- The Washington Times - Saturday, June 8, 2013

American comedy actor Gene Wilder celebrates his 80th birthday Tuesday. He is best known for his collaborations with writer-director Mel Brooks and actor Richard Pryor. Comedy is tough to produce, but three of Mr. Wilder’s films are in the top 13 of the American Film Institute’s list of the 100 funniest American movies. The List this week looks at Mr. Wilder’s top 10 films.

  • 10. Haunted Honeymoon (1986) Mr. Wilder wrote and directed this film starring his wife, Gilda Radner. It was Radner’s final appearance prior to her death of ovarian cancer in 1989. The film was a box office disaster.
  • 9. See No Evil, Hear No Evil (1989)Mr. Wilder as a deaf man and Pryor as a blind man are an unlikely pair in this film as they team up to thwart a trio of murderous thieves. This was the second-to-last film the duo performed in together. The film bombed at the box office and was panned by the critics. It has since developed a cult following. Kevin Spacey also starred in the film.
  • 8. The Frisco Kid (1979) — In this chaotic Western comedy, Mr. Wilder is a Polish rabbi who is befriended by a bank robber (Harrison Ford) while on his journey to reach San Francisco. There isn’t much plot, but Mr. Wilder is hilarious.
  • 7. The Woman in Red (1984) Mr. Wilder stars as Teddy Pierce a middle-aged, married man who one day becomes obsessed with a beautiful woman in a red dress. Suddenly his life his headed for trouble. The women in question is supermodel Kelly LeBrock, famous for the Pantene shampoo commercial: “Don’t hate me because I’m beautiful.”
  • 6. Blazing Saddles (1974)Mel Brooks directed this satirical Western comedy. Cleavon Little plays Bart, a black lawman, who faces a hostile reception in the town of Rock Ridge. He requires the assistance of “The Waco Kid,” a gunslinger played by Mr. Wilder. The film was a box office success and is ranked No. 6 on the American Film Institute’s “100 years … 100 Laughs” list.
  • 5. Stir Crazy (1980) — Sidney Poitier directed Mr. Wilder and Pryor in this comedy about two friends sent to prison after being framed for a bank robbery. The film was huge success and the third highest-grossing film in 1980 behind the “The Empire Strikes Back” and “9 to 5”.

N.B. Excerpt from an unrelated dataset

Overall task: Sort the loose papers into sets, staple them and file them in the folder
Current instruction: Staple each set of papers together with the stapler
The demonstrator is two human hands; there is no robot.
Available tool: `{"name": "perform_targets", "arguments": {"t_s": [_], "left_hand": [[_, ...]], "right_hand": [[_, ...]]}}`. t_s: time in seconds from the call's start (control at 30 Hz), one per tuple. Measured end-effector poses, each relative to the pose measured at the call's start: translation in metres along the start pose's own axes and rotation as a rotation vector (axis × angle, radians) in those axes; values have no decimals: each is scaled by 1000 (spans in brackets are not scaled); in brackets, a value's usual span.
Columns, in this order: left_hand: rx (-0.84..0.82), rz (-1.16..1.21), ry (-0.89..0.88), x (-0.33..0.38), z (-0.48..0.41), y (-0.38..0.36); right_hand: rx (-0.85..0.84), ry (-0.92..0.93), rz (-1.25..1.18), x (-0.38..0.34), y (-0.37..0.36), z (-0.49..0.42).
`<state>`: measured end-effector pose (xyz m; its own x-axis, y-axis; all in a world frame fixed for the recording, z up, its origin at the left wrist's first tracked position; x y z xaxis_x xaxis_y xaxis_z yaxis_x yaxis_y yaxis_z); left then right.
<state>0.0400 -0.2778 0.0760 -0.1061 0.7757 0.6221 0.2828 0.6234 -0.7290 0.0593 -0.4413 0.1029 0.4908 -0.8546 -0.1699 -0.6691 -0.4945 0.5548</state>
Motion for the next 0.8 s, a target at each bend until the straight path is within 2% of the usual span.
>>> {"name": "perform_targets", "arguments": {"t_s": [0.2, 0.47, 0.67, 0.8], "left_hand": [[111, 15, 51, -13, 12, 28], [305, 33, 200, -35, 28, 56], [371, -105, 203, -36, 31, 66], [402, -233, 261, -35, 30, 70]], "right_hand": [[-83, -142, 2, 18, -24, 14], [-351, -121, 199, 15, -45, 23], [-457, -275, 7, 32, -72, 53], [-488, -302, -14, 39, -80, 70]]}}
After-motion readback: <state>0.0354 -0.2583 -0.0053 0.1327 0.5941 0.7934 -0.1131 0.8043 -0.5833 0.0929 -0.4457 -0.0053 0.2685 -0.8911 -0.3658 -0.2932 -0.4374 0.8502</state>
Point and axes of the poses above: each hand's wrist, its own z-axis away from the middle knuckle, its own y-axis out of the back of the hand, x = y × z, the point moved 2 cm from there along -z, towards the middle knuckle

  • 4. The Producers (1968) — In this hilarious comedy written and directed by Mr. Brooks, Mr. Wilder plays a Broadway musical accountant who comes up with the idea that he and washed-up director Max Bialystock (Zero Mostel) can make more money with a flop than a hit. They find the worst play possible, written by deranged ex-Nazi, and called “Springtime for Hitler”. This was Mr. Wilder’s breakout film and earned him the nomination for the Academy Award for best supporting actor.
  • 3. Silver Streak (1976) — In this comedy-thriller, Mr. Wilder plays book publisher George Caldwell, who finds himself embroiled in a murder involving car chases, shootouts and a runaway train from Los Angeles to Chicago. It marked the first onscreen collaboration of Mr. Wilder and Pryor, who made four films together. The chemistry between the actors was quite remarkable in this madcap adventure. Mr. Wilder was nominated for a Golden Globe. Jill Clayburgh is also excellent as Mr. Wilder’s love interest.
  • 2. Willy Wonka & the Chocolate Factory (1971) Mr. Wilder plays Willy Wonka, an eccentric chocolate-maker, in probably the actor’s signature role. His subtle, sly humor and quirky nature makes Wonka a character hard to fathom and forget. The film was originally a box office disappointment but gradually built a following. It has since become a profit-making cult classic. Did you know that Quaker Oats bought the film rights from writer Roald Dahl’s children’s novel “Charlie and the Chocolate Factory” and spent nearly $3 million making the movie?
  • 1. Young Frankenstein (1974) — With his crazy antics, unruly hair and bright blue eyes Mr. Wilder is brilliant as the manic Frederick Frankenstein in this black and white film. Along with Mr. Brooks, Mr. Wilder was nominated for an Academy Award for adapted screenplay. The film is listed No. 13 on the American Film Institute’s list of the 100 funniest American movies.